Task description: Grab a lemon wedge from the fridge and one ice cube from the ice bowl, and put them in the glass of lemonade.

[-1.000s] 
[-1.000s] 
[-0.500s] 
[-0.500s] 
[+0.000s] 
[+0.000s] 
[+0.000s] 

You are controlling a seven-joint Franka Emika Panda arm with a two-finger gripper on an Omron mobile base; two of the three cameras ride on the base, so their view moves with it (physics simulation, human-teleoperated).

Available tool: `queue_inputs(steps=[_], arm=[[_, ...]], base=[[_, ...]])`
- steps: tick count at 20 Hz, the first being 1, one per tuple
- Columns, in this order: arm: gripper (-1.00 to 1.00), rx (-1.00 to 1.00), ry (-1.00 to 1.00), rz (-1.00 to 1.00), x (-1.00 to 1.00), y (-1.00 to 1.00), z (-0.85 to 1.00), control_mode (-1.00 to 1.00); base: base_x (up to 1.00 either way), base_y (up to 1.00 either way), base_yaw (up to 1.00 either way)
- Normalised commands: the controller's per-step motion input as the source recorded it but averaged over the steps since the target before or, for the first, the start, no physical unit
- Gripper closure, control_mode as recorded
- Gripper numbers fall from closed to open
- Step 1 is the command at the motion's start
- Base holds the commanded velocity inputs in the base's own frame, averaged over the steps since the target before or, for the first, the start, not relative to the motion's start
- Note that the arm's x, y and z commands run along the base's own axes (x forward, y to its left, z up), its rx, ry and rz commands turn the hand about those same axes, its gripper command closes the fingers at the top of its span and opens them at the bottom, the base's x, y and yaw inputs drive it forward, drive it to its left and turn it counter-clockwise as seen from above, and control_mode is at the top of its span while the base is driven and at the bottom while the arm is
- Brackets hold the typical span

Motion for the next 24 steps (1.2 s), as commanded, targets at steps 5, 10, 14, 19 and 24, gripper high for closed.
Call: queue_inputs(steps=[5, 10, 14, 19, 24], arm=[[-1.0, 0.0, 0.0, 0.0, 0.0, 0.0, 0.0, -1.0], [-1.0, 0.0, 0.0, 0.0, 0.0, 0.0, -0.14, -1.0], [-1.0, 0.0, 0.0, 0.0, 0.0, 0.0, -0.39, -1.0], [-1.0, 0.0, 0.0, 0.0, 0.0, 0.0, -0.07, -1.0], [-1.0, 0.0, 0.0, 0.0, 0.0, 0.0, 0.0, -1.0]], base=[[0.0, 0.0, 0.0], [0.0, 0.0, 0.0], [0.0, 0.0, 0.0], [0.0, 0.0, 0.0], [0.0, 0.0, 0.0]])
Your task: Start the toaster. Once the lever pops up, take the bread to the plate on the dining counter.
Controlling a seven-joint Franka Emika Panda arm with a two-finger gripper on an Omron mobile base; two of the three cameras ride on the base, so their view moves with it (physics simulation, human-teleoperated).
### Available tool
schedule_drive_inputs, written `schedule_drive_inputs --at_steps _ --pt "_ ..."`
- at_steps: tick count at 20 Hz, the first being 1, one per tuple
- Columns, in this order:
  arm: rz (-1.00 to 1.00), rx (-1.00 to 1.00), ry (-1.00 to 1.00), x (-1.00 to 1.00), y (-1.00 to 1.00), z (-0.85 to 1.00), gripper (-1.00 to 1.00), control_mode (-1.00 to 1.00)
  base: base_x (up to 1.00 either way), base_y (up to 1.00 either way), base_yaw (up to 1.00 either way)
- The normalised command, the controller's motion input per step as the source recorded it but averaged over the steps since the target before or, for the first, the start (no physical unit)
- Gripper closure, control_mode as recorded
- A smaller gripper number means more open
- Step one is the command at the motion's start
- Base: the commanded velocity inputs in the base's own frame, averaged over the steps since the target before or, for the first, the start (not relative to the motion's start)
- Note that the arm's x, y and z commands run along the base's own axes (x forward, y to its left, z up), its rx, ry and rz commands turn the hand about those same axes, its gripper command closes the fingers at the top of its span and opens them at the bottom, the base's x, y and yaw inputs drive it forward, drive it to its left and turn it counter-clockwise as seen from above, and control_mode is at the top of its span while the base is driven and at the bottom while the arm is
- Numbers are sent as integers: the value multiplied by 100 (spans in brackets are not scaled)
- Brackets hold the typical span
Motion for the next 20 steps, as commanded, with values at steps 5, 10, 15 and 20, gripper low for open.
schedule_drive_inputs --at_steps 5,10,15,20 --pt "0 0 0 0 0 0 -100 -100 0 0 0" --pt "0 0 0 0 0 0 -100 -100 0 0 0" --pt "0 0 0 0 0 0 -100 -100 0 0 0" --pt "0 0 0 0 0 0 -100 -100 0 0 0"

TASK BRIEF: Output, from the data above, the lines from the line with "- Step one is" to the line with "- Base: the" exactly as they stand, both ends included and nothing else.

SOLUTION:
- Step one is the command at the motion's start
- Base: the commanded velocity inputs in the base's own frame, averaged over the steps since the target before or, for the first, the start (not relative to the motion's start)

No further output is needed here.